Dragomir continued to publish his own poetry in various installments: Pe drumuri nesfîrșite ("On Endless Roads", 1958), Întoarcerea armelor ("Weapons-turning", 1959), Poveștile bălții ("Stories of the Pond", 1959), Stelele așteaptă pămîntul ("Stars Await the Earth", 1961), and Inelul lui Saturn ("Saturn's Ring", 1964).[57] His work as a translator also covered H. G. Wells, John Steinbeck, and Lope de Vega;[1] he also had noted contributions as a literary historian, with new essays on Eminescu, Alexandru Macedonski, and George Ranetti.[42] In 1959, he curated and prefaced a reissue of Spre țărmul dreptății.[58] A volume of his own prose appeared in 1961, as La început a fost sfîrșitul ("First, There Was the End").[42][59] By then, Dragomir had been integrated within a new generation of Romanian science fiction authors, with samples taken up by the literary supplement of Știință și Tehnică magazine;[60] such prose appeared in 1962 as Povestiri deocamdată fantastice ("Stories for Now Fantastic").[1][42] At Luceafărul, he was also reviewing the work of other science fiction authors, criticizing Gheorghe Săsărman for rehashing old narrative tropes into a science fantasy format.[61]

Dragomir died of a heart attack in Giurgiu on April 9, 1964, shortly before turning 45; he was reportedly there on a literary assignment.[42] His body was taken to Bucharest.
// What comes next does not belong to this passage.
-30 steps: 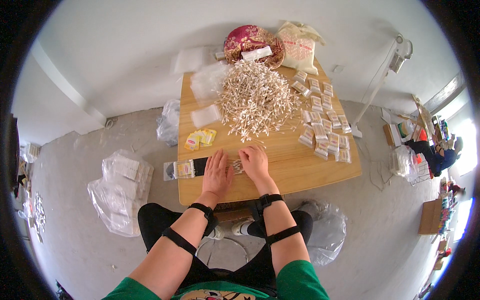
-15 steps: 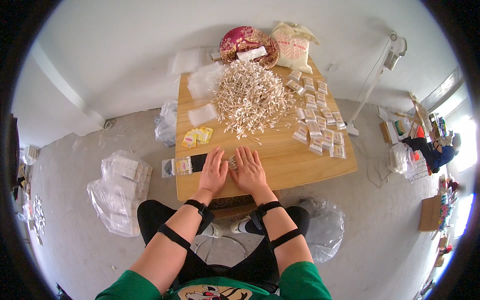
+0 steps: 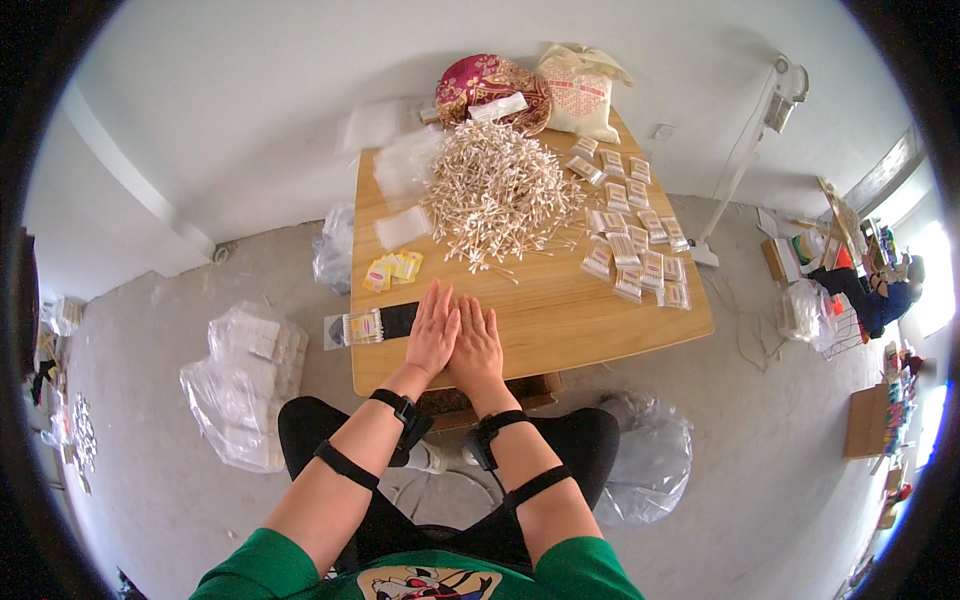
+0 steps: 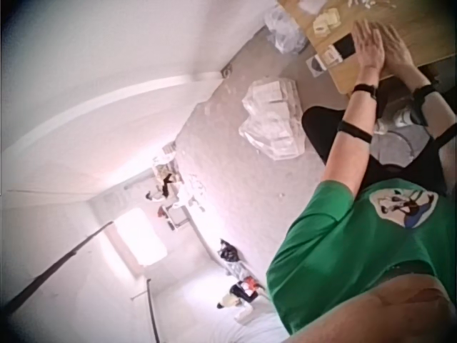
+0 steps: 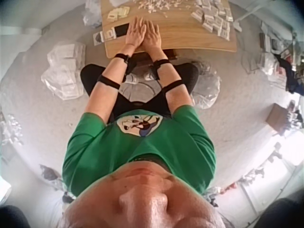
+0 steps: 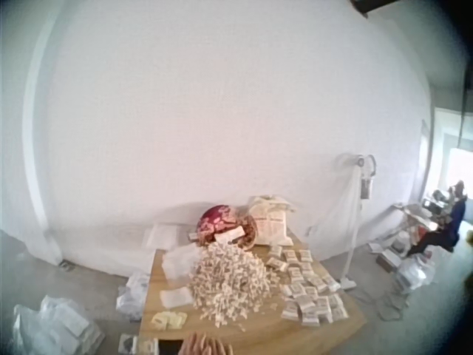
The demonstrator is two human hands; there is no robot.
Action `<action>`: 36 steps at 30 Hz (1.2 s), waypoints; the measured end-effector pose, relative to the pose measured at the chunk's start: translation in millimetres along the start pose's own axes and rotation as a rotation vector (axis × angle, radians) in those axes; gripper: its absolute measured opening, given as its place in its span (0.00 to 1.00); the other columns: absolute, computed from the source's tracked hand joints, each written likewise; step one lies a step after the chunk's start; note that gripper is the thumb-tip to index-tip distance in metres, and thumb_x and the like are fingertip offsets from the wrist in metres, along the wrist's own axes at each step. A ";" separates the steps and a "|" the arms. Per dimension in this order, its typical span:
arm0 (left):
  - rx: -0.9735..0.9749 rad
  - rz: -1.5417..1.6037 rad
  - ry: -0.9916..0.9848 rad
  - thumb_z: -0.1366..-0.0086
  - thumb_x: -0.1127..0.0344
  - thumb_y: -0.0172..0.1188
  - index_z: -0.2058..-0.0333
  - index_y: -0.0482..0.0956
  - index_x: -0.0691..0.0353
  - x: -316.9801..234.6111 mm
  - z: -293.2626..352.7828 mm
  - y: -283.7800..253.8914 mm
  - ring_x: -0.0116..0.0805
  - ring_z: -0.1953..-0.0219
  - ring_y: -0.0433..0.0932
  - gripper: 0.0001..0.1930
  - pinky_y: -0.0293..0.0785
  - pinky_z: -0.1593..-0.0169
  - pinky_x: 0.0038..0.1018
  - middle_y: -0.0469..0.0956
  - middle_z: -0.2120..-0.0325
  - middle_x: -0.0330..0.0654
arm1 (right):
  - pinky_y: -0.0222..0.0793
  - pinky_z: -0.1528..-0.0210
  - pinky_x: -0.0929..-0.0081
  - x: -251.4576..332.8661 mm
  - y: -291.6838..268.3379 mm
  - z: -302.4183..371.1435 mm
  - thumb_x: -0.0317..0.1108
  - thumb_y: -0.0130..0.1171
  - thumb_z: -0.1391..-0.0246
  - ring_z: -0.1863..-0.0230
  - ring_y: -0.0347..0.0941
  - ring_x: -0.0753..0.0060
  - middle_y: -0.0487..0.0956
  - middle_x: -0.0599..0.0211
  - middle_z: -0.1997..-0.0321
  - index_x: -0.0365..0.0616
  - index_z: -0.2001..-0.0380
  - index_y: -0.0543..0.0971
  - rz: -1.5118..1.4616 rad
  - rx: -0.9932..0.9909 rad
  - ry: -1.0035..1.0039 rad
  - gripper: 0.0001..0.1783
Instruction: Packaging a count of cotton swabs into small plastic bags.
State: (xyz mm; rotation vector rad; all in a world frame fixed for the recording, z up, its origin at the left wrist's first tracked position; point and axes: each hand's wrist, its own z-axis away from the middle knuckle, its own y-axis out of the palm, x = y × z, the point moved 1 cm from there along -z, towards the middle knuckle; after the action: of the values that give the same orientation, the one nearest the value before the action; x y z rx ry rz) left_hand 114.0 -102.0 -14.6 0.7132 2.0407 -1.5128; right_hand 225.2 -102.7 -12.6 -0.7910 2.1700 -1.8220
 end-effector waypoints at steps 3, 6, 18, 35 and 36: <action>-0.025 0.156 -0.041 0.26 0.50 0.38 0.35 0.58 0.62 2.4 2.6 -7.6 0.55 0.32 0.53 0.28 0.49 0.30 0.41 0.52 0.33 0.57 | 0.34 0.26 0.53 -0.7 -1.9 -0.3 0.43 0.41 0.38 0.24 0.43 0.59 0.56 0.57 0.27 0.39 0.34 0.60 -0.007 0.032 0.026 0.32; -0.043 0.018 -0.041 0.27 0.50 0.38 0.35 0.59 0.60 13.8 17.7 -9.6 0.54 0.32 0.53 0.28 0.49 0.30 0.44 0.53 0.33 0.57 | 0.33 0.25 0.54 3.6 -7.6 -3.3 0.44 0.40 0.37 0.24 0.42 0.59 0.55 0.58 0.27 0.40 0.34 0.60 -0.077 0.093 0.079 0.31; 0.198 -0.316 0.065 0.27 0.46 0.32 0.32 0.55 0.54 11.8 25.5 -14.2 0.50 0.29 0.48 0.30 0.43 0.29 0.44 0.51 0.32 0.54 | 0.31 0.26 0.52 11.1 -16.8 -2.1 0.45 0.36 0.37 0.24 0.39 0.55 0.53 0.56 0.26 0.41 0.31 0.55 0.115 0.206 0.048 0.34; 0.190 -0.478 0.016 0.30 0.56 0.41 0.34 0.55 0.63 3.2 23.9 -10.6 0.44 0.28 0.47 0.30 0.44 0.29 0.40 0.50 0.31 0.49 | 0.70 0.48 0.61 -23.3 -12.7 4.7 0.21 0.54 0.57 0.52 0.74 0.53 0.81 0.61 0.63 0.43 0.79 0.82 -0.495 -0.419 0.109 0.08; 0.188 -0.476 0.013 0.30 0.56 0.41 0.34 0.55 0.63 3.4 24.2 -10.2 0.44 0.28 0.47 0.30 0.44 0.29 0.40 0.50 0.31 0.49 | 0.70 0.48 0.61 -23.5 -12.8 4.7 0.21 0.54 0.57 0.52 0.74 0.53 0.81 0.61 0.63 0.43 0.79 0.82 -0.494 -0.417 0.106 0.08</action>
State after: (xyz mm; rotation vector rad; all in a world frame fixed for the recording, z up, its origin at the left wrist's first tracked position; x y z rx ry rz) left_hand 106.6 -127.4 -16.0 0.3094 2.2010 -1.9849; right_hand 250.5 -95.8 -5.6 -1.4597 2.6478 -1.6390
On April 11, after a ceremony hosted by the USR (where Tulbure recited a poem dedicated to his late friend), it was cremated at Cenușa.[62] The following year saw the publication of a poetry collection, Șarpele fantastic ("The Fantastic Snake").[63][64] His widow Chira (known in full as Chiriachița Dragomirescu)[30] kept over 1,000 unpublished poems of his,[65] which came out as additional volumes: Pămîntul cîntecului ("Land of Song", 1967), Dor ("Longing", 1969), Minutar peste netimp ("A Minute Hand over Nontime", 1974), and Noapte calmă ("A Calm Night", 1980).[66] She also bequeathed some of her late husband's manuscripts to Stoian,[30] but personally handled a retrospective edition, Sărbătorile poetului ("The Poet's Celebrations"), as it came out in 1988.[67][68] Its preface was one of the last contributions penned by critic Mircea Scarlat.[67] Dragomir's memory as an author of science fiction was preserved by the radioplay Reîntîlnire cu Griffit ("Upon Reuniting with Griffit"). Based on one of his stories, it was aired in June 1968 on national radio's program for Pioneers.[69] Brăila County's Council for Socialist Culture and Education celebrated his 60th birthday in April 1979 with a literary session. Guests included Neagu, Stoian, George Bălăiță, Ion Dodu Bălan, Corneliu Leu, George Macovescu, Damian Necula, and Gica Iuteș, alongside Chira Dragomir.[70] From 1981, his native city came to host a "Gala of patriotic and revolutionary poetry" honoring the poet, and named after his Odă pământului meu.[71]

Work

Poetic debut and transition

Dragomir's first four books, seen by Mircea Scarlat as samples of "social-leaning neo-romanticism",[67] remain the least discussed segments of his poetic output.[72] In Gânduri prăfuite, the teen-aged poet was at least partly influenced by Eminescu brand of Romantic poetry, opening his volume with a motto from Eminescu's "To My Critics". Noting this fact, Stoian also proposes that, when Dragomir found his "other masters, such as the American demoniac Edgar Allan Poe, he did not let go of [Eminescu,] his first teacher in matters of poetry and living".[30] Aurel Martin believes that the Poesque influence, doubled and enhanced by that of Paul Verlaine, created thematic links between Dragomir and a vagabond-poet Dimitrie Stelaru; both men had literary personas whom they depicted as "angels".[15] In Dragomir's debut years, which saw his temporary incorporation of avant-garde aesthetics,[73] cultural journalists discussed him as lacking in discernment or taste. In Convorbiri Literare, Teodor Al. Munteanu described one of his articles in Viață și Suflet as promoting "banal" poems. Dragomir treated their authors with such "feelings of friendship that should not have interfered with correct literary information."[74] As suggested in 1940 by N. Rahova of Însemnări Ieșene magazine, Prepoem also constituted a mixture of "good enough poems, bad poems, and, spread out here and there, poems that are of a very good inspiration".[75] The same conclusion appears in a 1994 text by Geo Șerban, describing Flamura in 1940 as a mix of "truly gifted" contributors, such as Ion Caraion, and "nomadic improvisers" like Constantin Mitea.[21]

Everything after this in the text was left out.